Nowe badania krwi dają nadzieję na wcześniejsze rozpoznanie choroby Alzheimera

Diagnostyka choroby Alzheimera ulega znaczącym zmianom wraz z niedawnym zatwierdzeniem nowego badania krwi przez amerykańską Agencję ds. Żywności i Leków (FDA). Opracowany przez firmę Roche test Elecsys pTau181 mierzy stężenie określonego białka – fosforylowanego tau – we krwi, oferując potencjalnie prostszą i mniej inwazyjną metodę wspomagania diagnozy.

Zrozumienie podstaw naukowych analiz

Choroba Alzheimera charakteryzuje się nagromadzeniem w mózgu zniekształconych białek, głównie amyloidu i tau.
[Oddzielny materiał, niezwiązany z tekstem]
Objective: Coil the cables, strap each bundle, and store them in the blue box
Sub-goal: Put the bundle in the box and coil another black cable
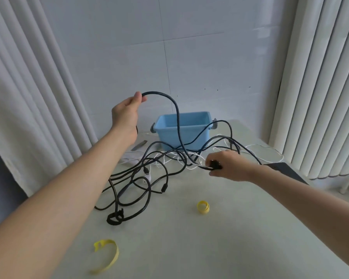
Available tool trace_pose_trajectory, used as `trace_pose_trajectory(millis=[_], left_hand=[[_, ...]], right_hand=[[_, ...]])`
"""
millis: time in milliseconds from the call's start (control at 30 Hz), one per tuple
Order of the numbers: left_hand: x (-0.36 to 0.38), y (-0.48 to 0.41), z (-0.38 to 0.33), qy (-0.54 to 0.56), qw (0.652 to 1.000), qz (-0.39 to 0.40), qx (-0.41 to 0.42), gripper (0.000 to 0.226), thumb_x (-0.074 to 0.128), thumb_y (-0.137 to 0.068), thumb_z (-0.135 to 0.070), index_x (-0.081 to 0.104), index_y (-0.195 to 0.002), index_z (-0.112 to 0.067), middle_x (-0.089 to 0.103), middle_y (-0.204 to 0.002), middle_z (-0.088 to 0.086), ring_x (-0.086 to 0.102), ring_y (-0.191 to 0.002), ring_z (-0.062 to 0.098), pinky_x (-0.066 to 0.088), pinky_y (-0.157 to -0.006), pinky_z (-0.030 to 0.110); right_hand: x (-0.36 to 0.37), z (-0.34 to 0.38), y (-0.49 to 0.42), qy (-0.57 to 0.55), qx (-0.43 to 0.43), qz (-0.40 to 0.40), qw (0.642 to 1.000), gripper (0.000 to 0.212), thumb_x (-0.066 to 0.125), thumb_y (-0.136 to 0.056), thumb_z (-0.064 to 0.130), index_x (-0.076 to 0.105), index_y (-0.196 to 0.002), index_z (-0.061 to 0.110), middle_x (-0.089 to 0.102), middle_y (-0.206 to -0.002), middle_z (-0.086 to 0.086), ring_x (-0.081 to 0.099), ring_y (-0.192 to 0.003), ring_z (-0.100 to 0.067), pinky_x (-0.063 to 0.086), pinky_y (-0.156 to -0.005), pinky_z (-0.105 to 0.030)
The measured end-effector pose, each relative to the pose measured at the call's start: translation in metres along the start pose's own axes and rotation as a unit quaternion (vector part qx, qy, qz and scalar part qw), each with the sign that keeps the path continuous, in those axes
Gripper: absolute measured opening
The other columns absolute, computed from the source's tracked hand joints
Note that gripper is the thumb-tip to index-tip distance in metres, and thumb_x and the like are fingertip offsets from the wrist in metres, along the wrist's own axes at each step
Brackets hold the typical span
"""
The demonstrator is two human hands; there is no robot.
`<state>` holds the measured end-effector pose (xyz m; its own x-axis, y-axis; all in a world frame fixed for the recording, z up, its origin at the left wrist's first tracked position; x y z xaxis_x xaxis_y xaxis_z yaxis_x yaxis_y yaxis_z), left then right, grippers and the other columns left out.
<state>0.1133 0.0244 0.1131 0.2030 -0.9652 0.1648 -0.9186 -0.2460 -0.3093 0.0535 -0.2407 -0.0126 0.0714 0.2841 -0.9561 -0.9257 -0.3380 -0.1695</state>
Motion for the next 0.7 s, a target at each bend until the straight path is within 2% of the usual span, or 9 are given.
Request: trace_pose_trajectory(millis=[33,100,167,233,333,400,500,600,700], left_hand=[[-0.006,-0.003,0.001,-0.005,1.000,-0.023,-0.003,0.022,0.064,-0.097,-0.034,0.073,-0.080,-0.025,0.073,-0.101,-0.006,0.057,-0.091,0.024,0.044,-0.106,0.043],[-0.019,-0.005,0.007,-0.007,0.998,-0.063,-0.012,0.025,0.064,-0.097,-0.037,0.073,-0.076,-0.026,0.068,-0.086,-0.007,0.048,-0.068,0.015,0.046,-0.082,0.036],[-0.031,-0.008,0.017,-0.016,0.995,-0.099,-0.019,0.025,0.063,-0.098,-0.038,0.073,-0.080,-0.025,0.067,-0.089,-0.002,0.043,-0.065,0.009,0.039,-0.075,0.028],[-0.043,-0.012,0.028,-0.019,0.991,-0.131,-0.022,0.023,0.059,-0.100,-0.035,0.074,-0.090,-0.021,0.073,-0.104,-0.001,0.050,-0.075,0.004,0.041,-0.075,0.011],[-0.056,-0.012,0.040,-0.027,0.985,-0.167,-0.040,0.028,0.055,-0.103,-0.032,0.075,-0.107,-0.011,0.068,-0.091,-0.013,0.048,-0.068,-0.002,0.034,-0.050,-0.001],[-0.065,-0.010,0.045,-0.031,0.980,-0.188,-0.056,0.029,0.056,-0.102,-0.033,0.075,-0.109,-0.012,0.064,-0.086,-0.015,0.050,-0.072,-0.001,0.037,-0.054,0.005],[-0.068,-0.008,0.047,-0.040,0.978,-0.196,-0.068,0.028,0.057,-0.102,-0.033,0.075,-0.110,-0.013,0.065,-0.097,-0.010,0.052,-0.089,0.008,0.039,-0.069,0.014],[-0.059,-0.007,0.045,-0.040,0.983,-0.168,-0.055,0.027,0.059,-0.101,-0.032,0.075,-0.112,-0.012,0.067,-0.102,-0.009,0.051,-0.093,0.008,0.039,-0.084,0.016],[-0.045,-0.004,0.040,-0.046,0.989,-0.128,-0.049,0.026,0.061,-0.100,-0.032,0.075,-0.111,-0.014,0.065,-0.096,-0.011,0.051,-0.094,0.007,0.037,-0.089,0.020]], right_hand=[[0.002,-0.009,-0.001,-0.053,0.018,-0.002,0.998,0.015,0.074,-0.086,0.023,0.061,-0.094,0.022,0.059,-0.078,0.008,0.061,-0.068,-0.014,0.044,-0.069,-0.027],[0.003,-0.026,-0.002,-0.140,0.053,-0.018,0.989,0.014,0.072,-0.088,0.016,0.060,-0.094,0.019,0.062,-0.078,0.007,0.067,-0.056,-0.013,0.048,-0.064,-0.024],[-0.001,-0.042,0.000,-0.205,0.087,-0.036,0.974,0.020,0.073,-0.088,0.014,0.060,-0.103,0.016,0.066,-0.082,0.000,0.064,-0.050,-0.013,0.050,-0.059,-0.019],[-0.002,-0.052,0.006,-0.314,0.109,-0.025,0.943,0.030,0.075,-0.086,0.009,0.061,-0.112,0.017,0.066,-0.084,-0.005,0.059,-0.054,-0.016,0.050,-0.057,-0.026],[-0.003,-0.063,0.014,-0.440,0.114,0.007,0.891,0.041,0.072,-0.085,-0.002,0.064,-0.119,0.018,0.061,-0.081,-0.005,0.052,-0.064,-0.014,0.041,-0.055,-0.023],[-0.004,-0.071,0.016,-0.478,0.121,-0.010,0.870,0.030,0.070,-0.088,0.001,0.066,-0.115,0.012,0.053,-0.073,-0.003,0.043,-0.058,-0.012,0.031,-0.051,-0.020],[-0.007,-0.087,0.021,-0.488,0.146,-0.078,0.857,0.017,0.069,-0.092,0.014,0.068,-0.105,0.003,0.045,-0.065,-0.005,0.029,-0.053,-0.014,0.022,-0.045,-0.019],[-0.007,-0.087,0.021,-0.446,0.145,-0.095,0.878,0.012,0.066,-0.093,0.006,0.070,-0.104,0.007,0.059,-0.066,-0.004,0.038,-0.050,-0.012,0.030,-0.045,-0.016],[-0.004,-0.084,0.014,-0.320,0.142,-0.097,0.932,0.018,0.066,-0.089,0.003,0.069,-0.103,0.014,0.070,-0.080,-0.007,0.055,-0.059,-0.019,0.048,-0.055,-0.025]])
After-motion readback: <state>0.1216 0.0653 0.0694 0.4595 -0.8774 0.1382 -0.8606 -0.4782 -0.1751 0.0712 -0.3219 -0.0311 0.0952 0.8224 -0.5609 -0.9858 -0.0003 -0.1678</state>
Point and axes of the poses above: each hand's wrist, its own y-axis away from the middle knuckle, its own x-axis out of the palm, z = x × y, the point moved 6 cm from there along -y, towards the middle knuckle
Białka te zakłócają komunikację między komórkami mózgowymi, co prowadzi do objawów związanych z chorobą. Test Elecsys pTau181 wyszukuje specyficzną formę białka tau (z przyłączoną grupą fosforanową), która często występuje w podwyższonych stężeniach u pacjentów z chorobą Alzheimera. Białko to jest pośrednim wskaźnikiem płytek amyloidowych i splotów neurofibrylarnych, czyli cech obserwowanych w mózgach osób dotkniętych tą chorobą.

Inne zatwierdzone testy wykorzystują różne biomarkery. Na przykład Lumipulse, opracowany przez Fujirebio, mierzy związek między inną fosforylowaną formą tau a kluczowym fragmentem białka, który przyczynia się do tworzenia płytek amyloidowych. Chociaż badania te dostarczają wskazówek na temat możliwej obecności amyloidozy, często wymagają potwierdzenia za pomocą bardziej inwazyjnych procedur, takich jak tomografia PET i analiza płynu mózgowo-rdzeniowego, które są uważane za aktualny standard kliniczny. Jednak nawet te metody nie są nieomylne; ostateczna diagnoza wymaga sekcji zwłok mózgu.

Skąd zwrot w kierunku badań krwi?

Historycznie rzecz biorąc, potwierdzenie rozpoznania choroby Alzheimera nie było priorytetem ze względu na brak skutecznych metod leczenia. Jednak wraz z pojawieniem się nowych leków na chorobę Alzheimera – w szczególności przeciwciał monoklonalnych – to się zmieniło. Leki te są najskuteczniejsze, gdy są stosowane we wczesnych stadiach choroby, co sprawia, że ​​stosunkowo niedrogie i małoinwazyjne narzędzie diagnostyczne jest niezbędne. Poddawanie wszystkich osób z podejrzeniem pogorszenia funkcji poznawczych złożonym skanom PET i nakłuciom lędźwiowym jest niepraktyczne, co podkreśla potrzebę wykonywania badań krwi.

Jak przydatne są te testy w praktyce?

Test Elecsys pTau181 jest przełomowy, ponieważ jest pierwszym testem zatwierdzonym do szeroko zakrojonych badań przesiewowych w społeczeństwie i przeznaczonym do stosowania w placówkach podstawowej opieki zdrowotnej, np. w gabinecie lekarza pierwszego kontaktu. Test wykazał wysoką „ujemną wartość predykcyjną”, co oznacza, że ​​jest niezwykle dokładny w identyfikowaniu osób bez choroby amyloidowej; wynik negatywny jest wiarygodny w 97,9% przypadków, gdy choroba amyloidowa nie jest częsta. Dzięki temu idealnie nadaje się do selekcji pacjentów, którzy mogliby odnieść korzyść z bardziej intensywnych badań.

Podobne wyniki odnotowano w przypadku innych niedawno zatwierdzonych testów, takich jak Lumipulse. Należy jednak zwrócić uwagę na ograniczenie: 15–30% pacjentów może znaleźć się w „szarej strefie”, w której poziomy biomarkerów są niejednoznaczne, co utrudnia postawienie ostatecznej pozytywnej lub negatywnej diagnozy.

Patrzę w przyszłość

Zatwierdzenie tych badań krwi oznacza znaczący postęp w walce z chorobą Alzheimera. Oferując mniej inwazyjną i tańszą opcję badań przesiewowych, testy te mogą prowadzić do wcześniejszej diagnozy i leczenia, ostatecznie poprawiając wyniki leczenia osób cierpiących na tę wyniszczającą chorobę.

Zatwierdzenie tych badań krwi oznacza znaczący postęp w walce z chorobą Alzheimera. Oferując mniej inwazyjną i tańszą opcję badań przesiewowych, testy te mogą prowadzić do wcześniejszej diagnozy i leczenia, ostatecznie poprawiając wyniki leczenia osób cierpiących na tę wyniszczającą chorobę.